(Aim of the exercise) Stop after the line containing "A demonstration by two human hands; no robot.": print each line exactly from the first line of the listing up to that point.

Dataset section: Begin

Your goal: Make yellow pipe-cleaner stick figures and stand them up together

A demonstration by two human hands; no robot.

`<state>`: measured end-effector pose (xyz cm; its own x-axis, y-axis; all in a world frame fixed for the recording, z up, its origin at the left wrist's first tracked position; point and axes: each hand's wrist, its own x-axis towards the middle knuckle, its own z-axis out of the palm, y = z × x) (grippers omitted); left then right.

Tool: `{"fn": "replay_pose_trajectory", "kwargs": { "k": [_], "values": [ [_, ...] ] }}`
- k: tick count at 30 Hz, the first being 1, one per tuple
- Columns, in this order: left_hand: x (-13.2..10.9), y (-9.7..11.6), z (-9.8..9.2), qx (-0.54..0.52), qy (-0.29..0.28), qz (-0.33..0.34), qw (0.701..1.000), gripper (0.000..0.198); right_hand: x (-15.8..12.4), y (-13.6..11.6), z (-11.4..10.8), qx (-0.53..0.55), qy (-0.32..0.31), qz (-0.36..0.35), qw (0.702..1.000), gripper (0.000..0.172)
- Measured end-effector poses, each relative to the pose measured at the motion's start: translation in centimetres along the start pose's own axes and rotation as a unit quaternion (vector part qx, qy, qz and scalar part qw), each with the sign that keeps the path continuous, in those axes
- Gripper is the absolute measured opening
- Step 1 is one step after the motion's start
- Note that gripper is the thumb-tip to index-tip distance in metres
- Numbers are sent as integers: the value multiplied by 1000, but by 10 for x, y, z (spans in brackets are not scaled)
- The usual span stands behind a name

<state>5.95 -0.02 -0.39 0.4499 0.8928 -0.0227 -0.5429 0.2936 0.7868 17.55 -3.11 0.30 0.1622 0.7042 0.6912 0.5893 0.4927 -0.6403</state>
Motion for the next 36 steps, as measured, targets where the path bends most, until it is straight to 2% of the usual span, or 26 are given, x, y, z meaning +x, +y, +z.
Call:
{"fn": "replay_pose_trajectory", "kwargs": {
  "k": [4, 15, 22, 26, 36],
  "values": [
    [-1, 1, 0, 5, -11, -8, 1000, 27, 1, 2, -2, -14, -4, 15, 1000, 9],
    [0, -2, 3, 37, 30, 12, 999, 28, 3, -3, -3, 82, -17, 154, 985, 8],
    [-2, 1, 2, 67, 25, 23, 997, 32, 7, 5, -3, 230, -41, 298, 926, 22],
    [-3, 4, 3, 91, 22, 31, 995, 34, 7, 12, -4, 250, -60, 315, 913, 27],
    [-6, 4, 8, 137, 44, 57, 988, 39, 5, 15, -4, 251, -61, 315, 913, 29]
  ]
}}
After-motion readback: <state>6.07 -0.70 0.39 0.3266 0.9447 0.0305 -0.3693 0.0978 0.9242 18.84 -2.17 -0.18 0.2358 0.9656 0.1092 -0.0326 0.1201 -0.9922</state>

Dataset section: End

(Exercise output)
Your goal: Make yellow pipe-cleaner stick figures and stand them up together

A demonstration by two human hands; no robot.

The work on the exercise is done.